How to complete this task: In the listing below, locate the line that contains "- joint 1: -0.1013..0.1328" and the line that contains "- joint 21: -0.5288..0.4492". Restate word for word those two lines and every line between them, and nothing else.

Data:
○ ○ ○ ○ ○ ○ ○
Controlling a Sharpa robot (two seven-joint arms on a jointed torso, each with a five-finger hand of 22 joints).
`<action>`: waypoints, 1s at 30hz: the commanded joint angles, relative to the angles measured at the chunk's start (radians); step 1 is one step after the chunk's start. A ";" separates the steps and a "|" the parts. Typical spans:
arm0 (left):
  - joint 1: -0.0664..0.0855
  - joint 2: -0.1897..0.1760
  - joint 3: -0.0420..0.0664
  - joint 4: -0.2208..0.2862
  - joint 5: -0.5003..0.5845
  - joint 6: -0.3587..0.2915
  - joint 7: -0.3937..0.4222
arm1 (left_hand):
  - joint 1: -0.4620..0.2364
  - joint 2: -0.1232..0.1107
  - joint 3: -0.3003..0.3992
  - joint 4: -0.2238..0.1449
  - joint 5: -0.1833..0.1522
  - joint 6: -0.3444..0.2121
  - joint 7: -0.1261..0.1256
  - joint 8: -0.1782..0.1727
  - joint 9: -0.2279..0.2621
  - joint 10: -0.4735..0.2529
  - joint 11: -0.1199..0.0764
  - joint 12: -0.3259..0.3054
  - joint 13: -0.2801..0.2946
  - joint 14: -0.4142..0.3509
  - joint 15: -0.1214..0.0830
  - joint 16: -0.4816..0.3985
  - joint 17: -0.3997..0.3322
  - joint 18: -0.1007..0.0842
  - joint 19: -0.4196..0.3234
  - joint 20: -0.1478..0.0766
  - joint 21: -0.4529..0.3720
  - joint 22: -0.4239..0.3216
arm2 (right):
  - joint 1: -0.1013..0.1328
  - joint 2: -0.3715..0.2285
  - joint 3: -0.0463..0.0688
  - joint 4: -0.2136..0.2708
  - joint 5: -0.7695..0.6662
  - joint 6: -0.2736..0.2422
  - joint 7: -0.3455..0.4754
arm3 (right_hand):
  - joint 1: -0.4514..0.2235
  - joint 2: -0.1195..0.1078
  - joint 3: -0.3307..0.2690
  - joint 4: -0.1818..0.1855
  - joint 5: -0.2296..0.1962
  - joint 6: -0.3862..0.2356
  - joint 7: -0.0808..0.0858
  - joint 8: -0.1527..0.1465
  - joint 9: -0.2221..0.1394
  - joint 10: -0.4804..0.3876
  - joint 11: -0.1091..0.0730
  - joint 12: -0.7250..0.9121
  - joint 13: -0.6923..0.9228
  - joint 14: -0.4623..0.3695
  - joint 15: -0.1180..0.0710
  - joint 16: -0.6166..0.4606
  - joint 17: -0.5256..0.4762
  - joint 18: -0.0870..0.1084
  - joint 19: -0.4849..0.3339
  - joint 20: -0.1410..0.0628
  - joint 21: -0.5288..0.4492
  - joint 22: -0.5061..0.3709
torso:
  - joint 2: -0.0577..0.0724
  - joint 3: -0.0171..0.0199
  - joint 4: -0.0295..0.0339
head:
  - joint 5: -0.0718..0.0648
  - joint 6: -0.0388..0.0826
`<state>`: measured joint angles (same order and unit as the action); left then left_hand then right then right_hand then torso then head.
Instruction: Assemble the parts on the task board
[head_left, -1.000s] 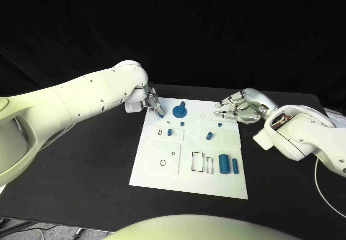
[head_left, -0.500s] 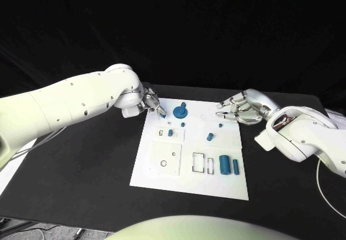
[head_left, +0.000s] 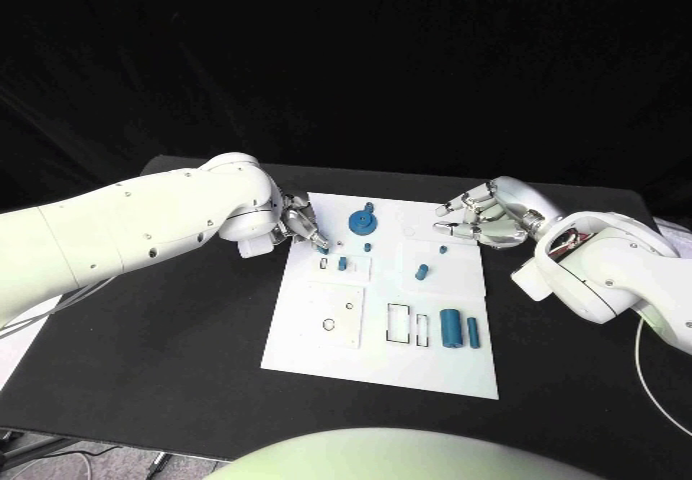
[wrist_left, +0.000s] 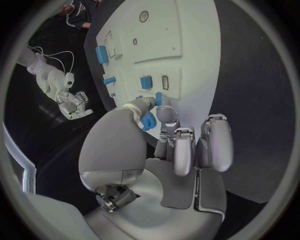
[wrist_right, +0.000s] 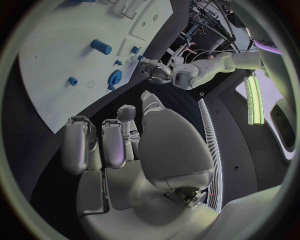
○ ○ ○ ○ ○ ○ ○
Worked solution:
  - joint 1: -0.1013..0.1328
  - joint 2: -0.3715..0.2285
  - joint 3: -0.0463..0.0688
  - joint 4: -0.2136..0.2708
  - joint 5: -0.7695..0.6662
  - joint 6: -0.2736..0.2422
  - joint 7: -0.3455..0.4754
arm3 (right_hand):
  - joint 1: -0.4514..0.2235
  - joint 2: -0.1195..0.1078
  - joint 3: -0.3307..0.2690
  - joint 4: -0.1818..0.1855
  - joint 5: -0.2296..0.1962
  - joint 6: -0.3862..0.2356
  - joint 7: -0.0808..0.0858
  - joint 8: -0.1527..0.1465
  - joint 9: -0.2221..0.1394
  - joint 10: -0.4804..0.3876
  - joint 11: -0.1091..0.0730
  - joint 12: -0.7250..0.9121
  - joint 13: -0.6923..0.9228
  - joint 14: -0.4623..0.3695
  - joint 15: -0.1180..0.0710
  - joint 16: -0.6166..0.4606
  - joint 17: -0.5256..0.4762
  - joint 18: -0.0870..0.1084
  - joint 19: -0.4849..0.3339
  - joint 20: -0.1410..0.0628
  - joint 21: -0.5288..0.4492

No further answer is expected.